U.S. man sues TCS for pro-Indian bias

April 17, 2015 11:23 am | Updated November 16, 2021 08:04 pm IST - Washington

File photo shows an employee of the Tata Consultancy Services at the company headquarters in Mumbai.

File photo shows an employee of the Tata Consultancy Services at the company headquarters in Mumbai.

An American national and former employee of Indian IT major Tata Consultancy Services Ltd has sued the company for alleged bias in recruitment and work allocation that favoured workers of Indian descent in the U.S.
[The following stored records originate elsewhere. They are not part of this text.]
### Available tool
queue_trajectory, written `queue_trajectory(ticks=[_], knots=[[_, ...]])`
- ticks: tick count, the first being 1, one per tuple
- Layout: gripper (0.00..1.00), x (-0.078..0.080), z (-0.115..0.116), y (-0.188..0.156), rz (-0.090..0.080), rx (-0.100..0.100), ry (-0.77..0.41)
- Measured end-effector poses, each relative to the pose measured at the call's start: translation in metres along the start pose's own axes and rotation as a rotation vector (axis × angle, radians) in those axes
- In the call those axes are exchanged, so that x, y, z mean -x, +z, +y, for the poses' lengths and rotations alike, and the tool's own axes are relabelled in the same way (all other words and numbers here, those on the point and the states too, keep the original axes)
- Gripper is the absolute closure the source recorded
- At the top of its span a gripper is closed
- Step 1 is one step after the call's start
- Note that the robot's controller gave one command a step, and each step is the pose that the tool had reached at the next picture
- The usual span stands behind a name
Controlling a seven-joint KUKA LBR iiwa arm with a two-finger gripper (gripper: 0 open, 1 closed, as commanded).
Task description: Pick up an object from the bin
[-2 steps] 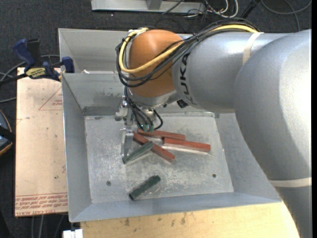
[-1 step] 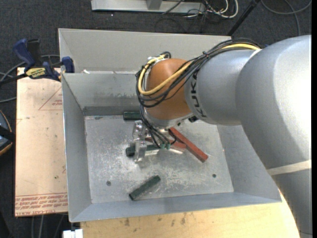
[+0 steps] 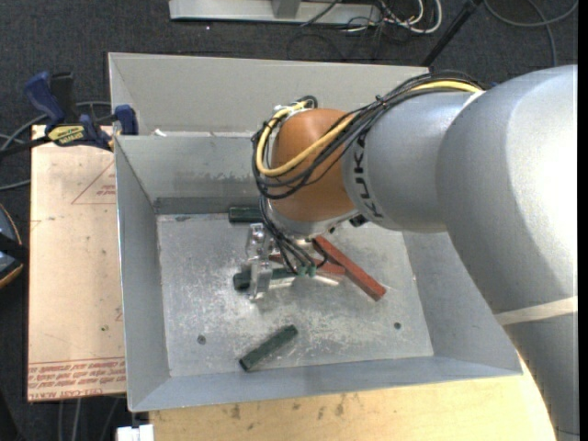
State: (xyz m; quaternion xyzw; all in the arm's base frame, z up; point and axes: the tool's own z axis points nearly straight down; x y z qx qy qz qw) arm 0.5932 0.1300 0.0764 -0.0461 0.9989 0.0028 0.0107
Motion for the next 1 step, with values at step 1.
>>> queue_trajectory(ticks=[1], knots=[[1.0,-0.009,-0.0024,-0.1984,0.022,-0.004,0.035]])
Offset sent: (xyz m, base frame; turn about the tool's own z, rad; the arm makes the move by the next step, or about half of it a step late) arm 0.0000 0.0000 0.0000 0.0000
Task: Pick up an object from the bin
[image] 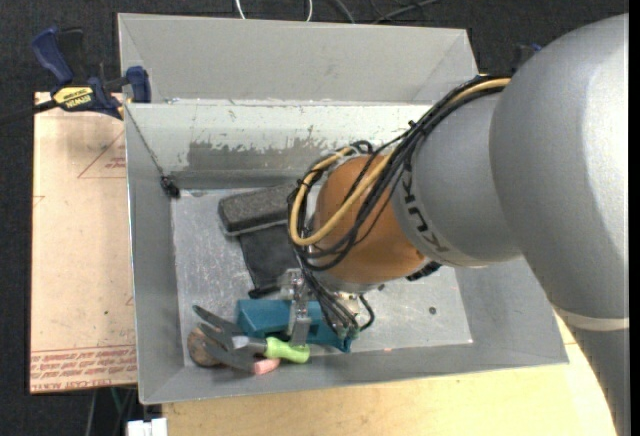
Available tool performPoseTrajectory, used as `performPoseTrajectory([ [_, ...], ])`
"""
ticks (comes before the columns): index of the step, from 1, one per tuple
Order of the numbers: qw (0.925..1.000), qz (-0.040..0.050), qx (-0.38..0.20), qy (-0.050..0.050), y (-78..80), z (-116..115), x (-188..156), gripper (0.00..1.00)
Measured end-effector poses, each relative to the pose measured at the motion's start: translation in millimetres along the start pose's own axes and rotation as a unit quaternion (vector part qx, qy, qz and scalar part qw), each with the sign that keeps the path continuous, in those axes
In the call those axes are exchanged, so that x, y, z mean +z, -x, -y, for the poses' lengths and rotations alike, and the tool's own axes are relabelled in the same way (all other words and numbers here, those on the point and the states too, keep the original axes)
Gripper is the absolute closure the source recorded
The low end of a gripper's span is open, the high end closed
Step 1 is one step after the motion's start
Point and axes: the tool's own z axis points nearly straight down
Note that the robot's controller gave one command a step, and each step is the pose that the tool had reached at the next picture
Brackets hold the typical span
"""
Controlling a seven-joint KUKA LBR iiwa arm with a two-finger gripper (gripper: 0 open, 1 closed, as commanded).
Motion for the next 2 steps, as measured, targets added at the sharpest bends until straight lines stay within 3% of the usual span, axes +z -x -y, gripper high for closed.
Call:
performPoseTrajectory([
  [1, 1.0, -0.001, 0.0, 0.0, -0.7, 0, -8, 1.0],
  [2, 1.0, -0.0068, 0.0, -0.001, -2.5, 0, -51, 1.0],
])
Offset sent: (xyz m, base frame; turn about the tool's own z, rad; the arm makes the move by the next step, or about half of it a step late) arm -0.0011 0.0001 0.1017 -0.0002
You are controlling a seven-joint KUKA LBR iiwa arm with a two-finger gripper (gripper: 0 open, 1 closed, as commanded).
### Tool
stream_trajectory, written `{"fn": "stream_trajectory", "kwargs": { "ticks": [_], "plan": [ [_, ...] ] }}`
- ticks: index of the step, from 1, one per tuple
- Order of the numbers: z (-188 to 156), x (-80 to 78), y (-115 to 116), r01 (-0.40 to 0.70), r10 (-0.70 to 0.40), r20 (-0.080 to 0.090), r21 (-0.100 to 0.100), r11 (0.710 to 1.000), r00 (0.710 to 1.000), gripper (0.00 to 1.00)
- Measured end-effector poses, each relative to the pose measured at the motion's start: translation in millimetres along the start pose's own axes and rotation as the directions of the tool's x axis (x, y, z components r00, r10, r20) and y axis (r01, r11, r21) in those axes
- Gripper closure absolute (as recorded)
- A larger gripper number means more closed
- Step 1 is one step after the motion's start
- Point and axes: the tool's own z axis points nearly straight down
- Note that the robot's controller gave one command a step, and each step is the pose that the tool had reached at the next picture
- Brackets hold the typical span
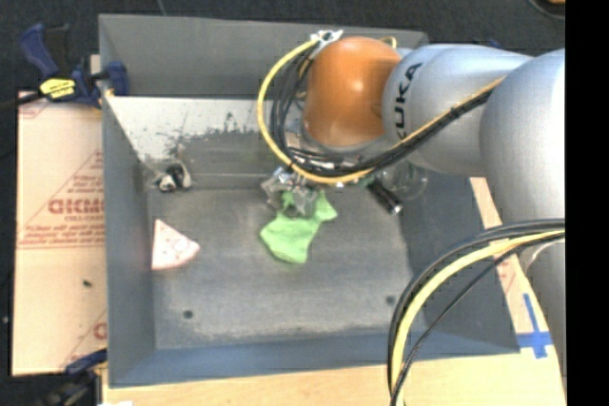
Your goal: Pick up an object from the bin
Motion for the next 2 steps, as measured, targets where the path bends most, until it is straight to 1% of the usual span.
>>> {"fn": "stream_trajectory", "kwargs": {
  "ticks": [2],
  "plan": [
    [-0.2, 0.1, -0.1, -0.007, 0.007, 0.0, -0.002, 1.0, 1.0, 1.0]
  ]
}}
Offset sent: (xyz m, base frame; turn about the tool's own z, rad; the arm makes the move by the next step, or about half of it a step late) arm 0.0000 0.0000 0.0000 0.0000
In his lawsuit, which was filed earlier this week in the San Francisco division of the Northern District Court of California, Steven Heldt accused Tata of discrimination as nearly 95 per cent of the company’s 14,000-odd U.S. workforce was of South Asian, primarily Indian, origin.

His complaint charges the company with violating federal civil rights law as it had an “intentional pattern and practice of employment discrimination against individuals who are not South Asian, including discrimination in hiring, placement, and termination decisions.”

Tata’s employment of Mr. Heldt, who self-identifies as Caucasian, was terminated in March 2014, the complaint said, after nearly two years during which he was transferred to five different, often to “menial” roles that were not commensurate with his “advanced skill and experience.”

Ben Trounson, a Tata spokesman, said to Reuters news agency that Tata was “confident that Mr. Heldt's allegations are baseless, and plans to vigorously defend itself.”

Mr. Trounson added that the company based its employment decisions on “legitimate non-discriminatory business reasons,” without regard to race or national origin.

The Tata case comes close on the heels of a hearing on Capitol Hill last month where companies obtaining H-1B visas for highly skilled employees came under fire from two Congressmen and a group of labour protection specialists testified who told the U.S. Congress that the entire programme was “highly susceptible to fraud and abuse.”

At the hearing the Senators in attendance also heard on alleged visa abuse from Jay Palmer, the whistleblower in the Infosys visa fraud case, which resulted in the largest visa fraud settlement in US history, $34 million.

In the Tata lawsuit Mr. Heldt echoed a similar experience when he said that there was “substantial anti-American sentiment” at Tata, including from a human resources manager who allegedly called Americans “selfish and demanding” and said “I don't like dealing with Americans.”

During his 20 months working for the company he was also told that he would have difficulty finding work within Tata because he was American, and that Tata was not even looking for Americans to hire.

Pressing for a class-action status for Tata workers and other non-South-Asian job applicants in the U.S. on behalf of Mr. Heldt, his attorney Daniel Kotchen was quoted saying, “The experience of Mr. Heldt is representative of what is happening across the country at Tata… We believe it reflects a broad preference toward a specific race and national origin, and that any such preference violates U.S. anti-discrimination laws.”